Segment Open

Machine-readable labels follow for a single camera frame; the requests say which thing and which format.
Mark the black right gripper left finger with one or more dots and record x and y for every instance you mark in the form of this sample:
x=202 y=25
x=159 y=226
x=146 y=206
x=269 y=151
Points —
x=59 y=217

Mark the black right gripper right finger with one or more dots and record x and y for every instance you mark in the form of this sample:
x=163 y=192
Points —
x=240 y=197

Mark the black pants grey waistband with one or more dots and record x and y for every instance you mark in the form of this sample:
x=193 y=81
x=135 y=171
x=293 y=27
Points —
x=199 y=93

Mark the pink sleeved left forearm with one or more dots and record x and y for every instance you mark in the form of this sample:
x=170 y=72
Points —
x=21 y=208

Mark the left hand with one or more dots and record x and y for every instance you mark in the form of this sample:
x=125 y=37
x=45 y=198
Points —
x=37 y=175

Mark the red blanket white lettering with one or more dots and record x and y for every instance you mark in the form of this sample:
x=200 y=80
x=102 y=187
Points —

Segment Closed

** Work order **
Could you return all lines from the data above that contain the string "right"?

** Solution for this task **
Mark the black right gripper left finger with one or more dots and record x and y for every instance you mark in the form of this sample:
Mark the black right gripper right finger with one or more dots and record x and y for every instance you mark in the form of this sample:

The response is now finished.